- THE PROBLEM:
Could you filter the records below and return each line that holds "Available"?

- STORED DATA:
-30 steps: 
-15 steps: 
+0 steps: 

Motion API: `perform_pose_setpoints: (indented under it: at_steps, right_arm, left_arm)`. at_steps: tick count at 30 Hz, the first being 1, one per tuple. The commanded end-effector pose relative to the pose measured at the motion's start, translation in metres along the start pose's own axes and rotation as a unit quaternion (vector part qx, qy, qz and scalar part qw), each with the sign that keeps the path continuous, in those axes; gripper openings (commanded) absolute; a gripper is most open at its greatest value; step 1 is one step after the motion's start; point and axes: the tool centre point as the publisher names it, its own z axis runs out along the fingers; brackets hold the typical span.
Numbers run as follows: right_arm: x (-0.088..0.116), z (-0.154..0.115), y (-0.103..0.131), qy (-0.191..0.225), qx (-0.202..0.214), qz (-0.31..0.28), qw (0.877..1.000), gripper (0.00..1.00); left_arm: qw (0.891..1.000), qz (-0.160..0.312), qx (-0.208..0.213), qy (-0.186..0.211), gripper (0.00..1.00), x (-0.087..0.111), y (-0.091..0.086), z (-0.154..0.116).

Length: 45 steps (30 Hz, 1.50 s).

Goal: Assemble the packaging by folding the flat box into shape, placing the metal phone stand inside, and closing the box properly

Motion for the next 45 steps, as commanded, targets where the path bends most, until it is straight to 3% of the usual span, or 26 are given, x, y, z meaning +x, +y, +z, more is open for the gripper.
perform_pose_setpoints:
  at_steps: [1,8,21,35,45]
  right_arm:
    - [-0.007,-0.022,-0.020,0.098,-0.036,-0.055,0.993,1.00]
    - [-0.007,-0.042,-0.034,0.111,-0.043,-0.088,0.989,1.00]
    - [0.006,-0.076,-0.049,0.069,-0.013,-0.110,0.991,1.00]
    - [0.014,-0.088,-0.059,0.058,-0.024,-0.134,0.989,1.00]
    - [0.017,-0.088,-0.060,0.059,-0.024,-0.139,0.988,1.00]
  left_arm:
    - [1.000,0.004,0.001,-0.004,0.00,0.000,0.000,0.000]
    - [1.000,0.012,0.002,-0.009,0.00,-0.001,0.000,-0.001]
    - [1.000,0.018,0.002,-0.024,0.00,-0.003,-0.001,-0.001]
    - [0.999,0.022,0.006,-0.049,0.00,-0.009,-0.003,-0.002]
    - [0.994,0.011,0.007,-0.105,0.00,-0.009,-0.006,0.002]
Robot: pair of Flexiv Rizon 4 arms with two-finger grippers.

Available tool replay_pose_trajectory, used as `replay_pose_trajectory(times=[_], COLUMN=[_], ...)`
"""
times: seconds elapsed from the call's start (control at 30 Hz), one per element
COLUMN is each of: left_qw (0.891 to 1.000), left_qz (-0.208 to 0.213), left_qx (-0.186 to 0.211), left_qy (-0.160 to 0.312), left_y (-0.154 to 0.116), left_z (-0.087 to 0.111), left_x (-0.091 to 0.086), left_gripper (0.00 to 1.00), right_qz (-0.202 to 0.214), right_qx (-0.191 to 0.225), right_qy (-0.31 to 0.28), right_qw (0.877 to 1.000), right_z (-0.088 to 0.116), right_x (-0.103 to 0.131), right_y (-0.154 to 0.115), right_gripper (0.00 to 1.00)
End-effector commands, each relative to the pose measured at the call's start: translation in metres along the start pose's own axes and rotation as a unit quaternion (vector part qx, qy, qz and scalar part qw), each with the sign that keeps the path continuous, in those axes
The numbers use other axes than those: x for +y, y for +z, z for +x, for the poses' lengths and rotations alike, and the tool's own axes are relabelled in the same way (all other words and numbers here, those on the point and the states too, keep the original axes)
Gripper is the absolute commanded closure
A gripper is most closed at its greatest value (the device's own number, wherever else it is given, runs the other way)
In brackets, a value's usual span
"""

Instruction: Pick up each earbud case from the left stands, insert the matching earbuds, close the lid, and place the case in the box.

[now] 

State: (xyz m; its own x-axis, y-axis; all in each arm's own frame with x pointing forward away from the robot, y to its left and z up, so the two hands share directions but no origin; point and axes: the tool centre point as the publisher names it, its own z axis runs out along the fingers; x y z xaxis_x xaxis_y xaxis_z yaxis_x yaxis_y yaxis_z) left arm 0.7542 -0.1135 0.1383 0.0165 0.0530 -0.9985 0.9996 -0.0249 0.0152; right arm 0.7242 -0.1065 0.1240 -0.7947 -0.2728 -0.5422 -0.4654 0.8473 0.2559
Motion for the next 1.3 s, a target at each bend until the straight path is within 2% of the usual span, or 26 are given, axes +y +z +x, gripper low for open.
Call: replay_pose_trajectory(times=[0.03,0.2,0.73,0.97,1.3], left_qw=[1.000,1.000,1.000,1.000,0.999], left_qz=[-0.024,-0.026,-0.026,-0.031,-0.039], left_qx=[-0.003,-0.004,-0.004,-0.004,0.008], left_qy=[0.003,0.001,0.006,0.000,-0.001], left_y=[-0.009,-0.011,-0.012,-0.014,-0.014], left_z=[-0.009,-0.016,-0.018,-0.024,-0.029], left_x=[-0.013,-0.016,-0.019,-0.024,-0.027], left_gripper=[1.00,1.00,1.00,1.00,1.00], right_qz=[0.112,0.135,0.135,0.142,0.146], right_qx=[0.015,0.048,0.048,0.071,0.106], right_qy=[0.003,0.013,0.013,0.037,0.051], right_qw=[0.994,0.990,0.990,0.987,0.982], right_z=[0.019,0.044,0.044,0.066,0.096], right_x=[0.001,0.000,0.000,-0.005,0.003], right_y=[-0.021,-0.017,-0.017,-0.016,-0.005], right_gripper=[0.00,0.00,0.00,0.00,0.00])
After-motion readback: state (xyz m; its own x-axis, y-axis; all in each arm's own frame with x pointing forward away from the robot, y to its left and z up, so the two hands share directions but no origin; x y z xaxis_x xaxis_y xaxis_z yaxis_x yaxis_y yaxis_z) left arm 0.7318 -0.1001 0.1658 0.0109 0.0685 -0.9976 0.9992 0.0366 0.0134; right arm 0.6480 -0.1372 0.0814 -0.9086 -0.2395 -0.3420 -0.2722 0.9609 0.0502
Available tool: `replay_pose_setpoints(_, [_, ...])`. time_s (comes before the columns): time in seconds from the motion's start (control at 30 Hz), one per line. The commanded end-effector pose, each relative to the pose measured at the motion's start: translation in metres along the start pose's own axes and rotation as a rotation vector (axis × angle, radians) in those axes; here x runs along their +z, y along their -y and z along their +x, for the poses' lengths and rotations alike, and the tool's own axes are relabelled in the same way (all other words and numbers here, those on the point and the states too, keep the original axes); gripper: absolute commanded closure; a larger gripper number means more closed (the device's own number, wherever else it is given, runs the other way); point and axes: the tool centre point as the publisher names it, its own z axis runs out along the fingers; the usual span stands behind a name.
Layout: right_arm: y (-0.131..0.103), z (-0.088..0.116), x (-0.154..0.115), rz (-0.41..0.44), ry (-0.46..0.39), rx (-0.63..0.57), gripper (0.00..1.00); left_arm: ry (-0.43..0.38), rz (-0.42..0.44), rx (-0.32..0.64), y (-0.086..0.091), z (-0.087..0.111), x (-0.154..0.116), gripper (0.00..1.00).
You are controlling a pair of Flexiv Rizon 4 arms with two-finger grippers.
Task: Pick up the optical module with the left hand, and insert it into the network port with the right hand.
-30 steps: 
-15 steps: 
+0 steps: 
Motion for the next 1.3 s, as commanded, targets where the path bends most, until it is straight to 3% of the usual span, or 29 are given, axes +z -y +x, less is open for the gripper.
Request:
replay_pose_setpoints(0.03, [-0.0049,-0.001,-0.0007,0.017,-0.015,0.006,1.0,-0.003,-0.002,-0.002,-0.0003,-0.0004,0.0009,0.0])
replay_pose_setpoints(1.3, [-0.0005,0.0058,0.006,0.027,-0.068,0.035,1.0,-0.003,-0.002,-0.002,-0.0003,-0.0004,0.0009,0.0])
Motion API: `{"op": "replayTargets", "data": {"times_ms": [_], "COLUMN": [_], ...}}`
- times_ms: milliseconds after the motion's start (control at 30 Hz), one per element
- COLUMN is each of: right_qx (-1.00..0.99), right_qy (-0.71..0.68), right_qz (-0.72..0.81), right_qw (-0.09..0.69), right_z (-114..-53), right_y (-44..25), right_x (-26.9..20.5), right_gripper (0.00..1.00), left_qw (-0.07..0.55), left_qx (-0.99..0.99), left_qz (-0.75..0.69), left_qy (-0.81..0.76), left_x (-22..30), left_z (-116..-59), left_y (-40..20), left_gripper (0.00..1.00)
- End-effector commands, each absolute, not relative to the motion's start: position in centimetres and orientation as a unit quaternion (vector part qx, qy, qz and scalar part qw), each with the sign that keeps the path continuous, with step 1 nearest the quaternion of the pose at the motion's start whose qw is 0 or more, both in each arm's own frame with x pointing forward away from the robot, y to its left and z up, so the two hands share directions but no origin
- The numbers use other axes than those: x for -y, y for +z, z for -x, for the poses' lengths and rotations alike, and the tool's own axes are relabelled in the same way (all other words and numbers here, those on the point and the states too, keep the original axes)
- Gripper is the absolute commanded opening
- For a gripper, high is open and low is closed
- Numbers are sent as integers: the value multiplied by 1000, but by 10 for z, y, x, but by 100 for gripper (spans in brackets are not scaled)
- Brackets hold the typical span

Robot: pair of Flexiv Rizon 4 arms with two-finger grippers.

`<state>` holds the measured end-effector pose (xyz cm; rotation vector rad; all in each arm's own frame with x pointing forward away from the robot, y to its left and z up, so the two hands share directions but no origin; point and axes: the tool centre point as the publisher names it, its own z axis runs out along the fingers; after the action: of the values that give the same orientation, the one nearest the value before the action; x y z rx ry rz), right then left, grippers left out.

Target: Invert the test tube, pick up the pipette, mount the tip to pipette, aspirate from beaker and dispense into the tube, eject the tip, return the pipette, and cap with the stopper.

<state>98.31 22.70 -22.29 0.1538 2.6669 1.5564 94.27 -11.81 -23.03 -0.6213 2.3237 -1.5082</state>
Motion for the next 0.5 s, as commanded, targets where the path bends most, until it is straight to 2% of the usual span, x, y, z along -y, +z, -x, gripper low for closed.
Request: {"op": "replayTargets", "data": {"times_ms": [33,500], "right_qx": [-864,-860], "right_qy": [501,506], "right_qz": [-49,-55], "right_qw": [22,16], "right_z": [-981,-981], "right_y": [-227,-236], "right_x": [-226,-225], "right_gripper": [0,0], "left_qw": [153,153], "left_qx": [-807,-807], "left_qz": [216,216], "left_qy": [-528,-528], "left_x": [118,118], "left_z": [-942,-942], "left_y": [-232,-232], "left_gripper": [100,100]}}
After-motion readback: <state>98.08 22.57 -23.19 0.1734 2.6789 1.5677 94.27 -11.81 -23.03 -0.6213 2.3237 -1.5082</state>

- FINISHED EXERCISE:
Available tool replay_pose_trajectory, used as `replay_pose_trajectory(times=[_], COLUMN=[_], ...)`
Available tool: `replay_pose_setpoints(_, [_, ...])`. time_s (comes before the columns): time in seconds from the motion's start (control at 30 Hz), one per line. The commanded end-effector pose, each relative to the pose measured at the motion's start: translation in metres along the start pose's own axes and rotation as a rotation vector (axis × angle, radians) in those axes; here x runs along their +z, y along their -y and z along their +x, for the poses' lengths and rotations alike, and the tool's own axes are relabelled in the same way (all other words and numbers here, those on the point and the states too, keep the original axes); gripper: absolute commanded closure; a larger gripper number means more closed (the device's own number, wherever else it is given, runs the other way); point and axes: the tool centre point as the publisher names it, its own z axis runs out along the fingers; the usual span stands behind a name.

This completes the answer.